## PROBLEM STATEMENT
Write out again, exactly, the lines below starting at the one with "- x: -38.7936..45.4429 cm" and ending at the one with "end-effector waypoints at".

....

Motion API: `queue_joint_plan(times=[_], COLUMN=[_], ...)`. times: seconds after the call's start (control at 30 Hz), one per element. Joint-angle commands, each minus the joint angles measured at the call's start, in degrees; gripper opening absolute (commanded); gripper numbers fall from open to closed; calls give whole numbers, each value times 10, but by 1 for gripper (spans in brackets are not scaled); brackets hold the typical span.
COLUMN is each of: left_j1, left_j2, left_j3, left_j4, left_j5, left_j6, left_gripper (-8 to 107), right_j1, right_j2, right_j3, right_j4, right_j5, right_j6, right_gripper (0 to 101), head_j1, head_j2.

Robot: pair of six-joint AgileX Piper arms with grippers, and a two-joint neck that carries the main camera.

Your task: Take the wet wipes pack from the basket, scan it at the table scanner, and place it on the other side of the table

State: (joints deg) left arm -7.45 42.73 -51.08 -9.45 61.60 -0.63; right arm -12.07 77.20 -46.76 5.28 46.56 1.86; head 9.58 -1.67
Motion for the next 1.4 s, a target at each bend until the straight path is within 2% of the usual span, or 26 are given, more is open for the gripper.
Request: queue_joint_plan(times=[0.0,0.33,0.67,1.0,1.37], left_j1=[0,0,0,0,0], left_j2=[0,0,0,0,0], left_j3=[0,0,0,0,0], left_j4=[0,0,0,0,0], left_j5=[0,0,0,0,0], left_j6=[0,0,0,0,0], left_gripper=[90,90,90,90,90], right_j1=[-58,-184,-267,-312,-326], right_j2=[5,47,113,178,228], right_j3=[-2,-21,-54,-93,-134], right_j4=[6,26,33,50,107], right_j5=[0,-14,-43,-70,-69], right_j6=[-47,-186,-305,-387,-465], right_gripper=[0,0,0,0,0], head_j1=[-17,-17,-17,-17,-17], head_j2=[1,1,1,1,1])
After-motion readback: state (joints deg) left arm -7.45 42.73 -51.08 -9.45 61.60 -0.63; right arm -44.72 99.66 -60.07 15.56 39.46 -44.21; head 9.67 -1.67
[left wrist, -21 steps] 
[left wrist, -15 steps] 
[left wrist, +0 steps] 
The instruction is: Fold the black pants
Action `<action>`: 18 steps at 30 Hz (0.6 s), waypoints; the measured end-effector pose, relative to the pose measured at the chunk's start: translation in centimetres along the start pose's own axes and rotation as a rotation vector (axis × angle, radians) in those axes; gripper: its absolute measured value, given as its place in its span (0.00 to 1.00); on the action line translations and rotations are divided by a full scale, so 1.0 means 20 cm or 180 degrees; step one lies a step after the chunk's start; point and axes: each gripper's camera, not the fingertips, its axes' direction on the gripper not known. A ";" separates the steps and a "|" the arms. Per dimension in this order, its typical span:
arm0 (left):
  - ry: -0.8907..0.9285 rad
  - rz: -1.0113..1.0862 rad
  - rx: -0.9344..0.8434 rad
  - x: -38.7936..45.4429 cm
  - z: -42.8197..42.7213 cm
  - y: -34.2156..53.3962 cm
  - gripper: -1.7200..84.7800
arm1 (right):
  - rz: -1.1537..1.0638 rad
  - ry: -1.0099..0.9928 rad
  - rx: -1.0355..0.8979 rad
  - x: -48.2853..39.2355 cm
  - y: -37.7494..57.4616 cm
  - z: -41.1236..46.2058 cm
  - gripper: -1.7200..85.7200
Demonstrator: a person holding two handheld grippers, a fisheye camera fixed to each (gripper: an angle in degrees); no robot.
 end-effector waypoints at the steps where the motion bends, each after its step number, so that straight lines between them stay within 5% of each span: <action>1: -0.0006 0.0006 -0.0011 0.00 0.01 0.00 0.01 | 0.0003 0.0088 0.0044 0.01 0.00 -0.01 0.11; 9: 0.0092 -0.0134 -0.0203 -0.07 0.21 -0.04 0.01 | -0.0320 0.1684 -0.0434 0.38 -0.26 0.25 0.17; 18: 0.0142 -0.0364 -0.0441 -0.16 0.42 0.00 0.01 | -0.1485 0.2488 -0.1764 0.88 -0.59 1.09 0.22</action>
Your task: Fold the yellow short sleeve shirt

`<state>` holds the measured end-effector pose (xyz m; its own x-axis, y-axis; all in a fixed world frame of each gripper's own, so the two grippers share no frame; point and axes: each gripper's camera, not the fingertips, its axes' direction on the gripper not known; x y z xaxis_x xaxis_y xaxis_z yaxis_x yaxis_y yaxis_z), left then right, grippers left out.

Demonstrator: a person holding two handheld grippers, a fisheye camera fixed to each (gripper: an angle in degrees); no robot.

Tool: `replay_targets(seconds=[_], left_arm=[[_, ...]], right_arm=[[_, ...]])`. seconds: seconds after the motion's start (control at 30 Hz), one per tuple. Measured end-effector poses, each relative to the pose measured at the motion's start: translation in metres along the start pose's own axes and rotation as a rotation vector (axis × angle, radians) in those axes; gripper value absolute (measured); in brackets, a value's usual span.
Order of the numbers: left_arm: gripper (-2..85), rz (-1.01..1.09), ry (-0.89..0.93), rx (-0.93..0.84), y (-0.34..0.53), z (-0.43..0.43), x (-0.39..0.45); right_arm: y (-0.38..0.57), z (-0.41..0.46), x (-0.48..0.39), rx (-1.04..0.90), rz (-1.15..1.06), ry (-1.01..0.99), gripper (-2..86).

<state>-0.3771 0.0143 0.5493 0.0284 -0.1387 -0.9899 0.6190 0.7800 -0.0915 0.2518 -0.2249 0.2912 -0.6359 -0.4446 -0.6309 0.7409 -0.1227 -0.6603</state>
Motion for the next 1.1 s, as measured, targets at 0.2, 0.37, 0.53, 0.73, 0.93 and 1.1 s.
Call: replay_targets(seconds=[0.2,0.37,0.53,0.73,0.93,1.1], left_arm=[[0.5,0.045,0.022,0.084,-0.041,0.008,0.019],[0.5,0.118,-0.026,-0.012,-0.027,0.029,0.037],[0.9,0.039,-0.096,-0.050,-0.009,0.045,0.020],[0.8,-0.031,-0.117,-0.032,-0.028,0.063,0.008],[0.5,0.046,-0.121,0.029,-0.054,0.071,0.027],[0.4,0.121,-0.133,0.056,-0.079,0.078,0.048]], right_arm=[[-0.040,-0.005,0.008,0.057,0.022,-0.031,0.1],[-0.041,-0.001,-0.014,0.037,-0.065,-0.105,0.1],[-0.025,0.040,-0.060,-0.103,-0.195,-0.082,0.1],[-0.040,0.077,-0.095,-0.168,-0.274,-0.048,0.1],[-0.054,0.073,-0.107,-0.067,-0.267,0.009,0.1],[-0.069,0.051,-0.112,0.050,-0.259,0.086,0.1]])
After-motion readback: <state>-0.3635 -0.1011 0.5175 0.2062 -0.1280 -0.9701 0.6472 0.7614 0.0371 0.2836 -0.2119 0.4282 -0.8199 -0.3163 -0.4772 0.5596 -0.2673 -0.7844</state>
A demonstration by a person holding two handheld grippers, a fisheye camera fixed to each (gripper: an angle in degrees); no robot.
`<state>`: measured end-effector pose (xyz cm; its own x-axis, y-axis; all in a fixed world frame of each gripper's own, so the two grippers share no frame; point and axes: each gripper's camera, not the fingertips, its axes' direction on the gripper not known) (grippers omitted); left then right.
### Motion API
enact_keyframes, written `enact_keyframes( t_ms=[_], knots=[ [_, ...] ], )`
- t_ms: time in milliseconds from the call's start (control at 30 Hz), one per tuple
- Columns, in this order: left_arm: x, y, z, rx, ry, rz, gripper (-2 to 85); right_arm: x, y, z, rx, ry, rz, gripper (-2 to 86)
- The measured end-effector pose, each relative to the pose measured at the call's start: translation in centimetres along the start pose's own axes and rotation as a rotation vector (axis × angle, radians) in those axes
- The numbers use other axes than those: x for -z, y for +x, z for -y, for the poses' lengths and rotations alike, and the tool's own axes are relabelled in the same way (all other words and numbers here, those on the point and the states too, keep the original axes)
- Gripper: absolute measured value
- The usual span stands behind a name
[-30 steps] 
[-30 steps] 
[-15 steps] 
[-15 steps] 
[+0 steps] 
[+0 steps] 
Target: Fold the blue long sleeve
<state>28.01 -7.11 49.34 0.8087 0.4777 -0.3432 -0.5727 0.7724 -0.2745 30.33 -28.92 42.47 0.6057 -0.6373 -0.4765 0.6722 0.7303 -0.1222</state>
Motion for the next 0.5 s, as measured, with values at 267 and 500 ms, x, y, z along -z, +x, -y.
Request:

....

## TASK ANSWER
  - x: -38.7936..45.4429 cm
  - z: -42.8197..42.7213 cm
  - y: -34.2156..53.3962 cm
  - gripper: -1.7200..84.7800
arm1 (right):
  - rz: -1.1537..1.0638 rad
  - ry: -1.0099..0.9928 rad
  - rx: -1.0355..0.8979 rad
  - x: -48.2853..39.2355 cm
  - y: -37.7494..57.4616 cm
  - z: -41.1236..46.2058 cm
  - gripper: -1.7200..85.7200
Demonstrator: a person holding two handheld grippers, a fisheye camera fixed to each (gripper: an angle in degrees); no robot.
 end-effector waypoints at the steps where the motion bends, each after its step number, so that straight lines between them stay within 5% of each span: <action>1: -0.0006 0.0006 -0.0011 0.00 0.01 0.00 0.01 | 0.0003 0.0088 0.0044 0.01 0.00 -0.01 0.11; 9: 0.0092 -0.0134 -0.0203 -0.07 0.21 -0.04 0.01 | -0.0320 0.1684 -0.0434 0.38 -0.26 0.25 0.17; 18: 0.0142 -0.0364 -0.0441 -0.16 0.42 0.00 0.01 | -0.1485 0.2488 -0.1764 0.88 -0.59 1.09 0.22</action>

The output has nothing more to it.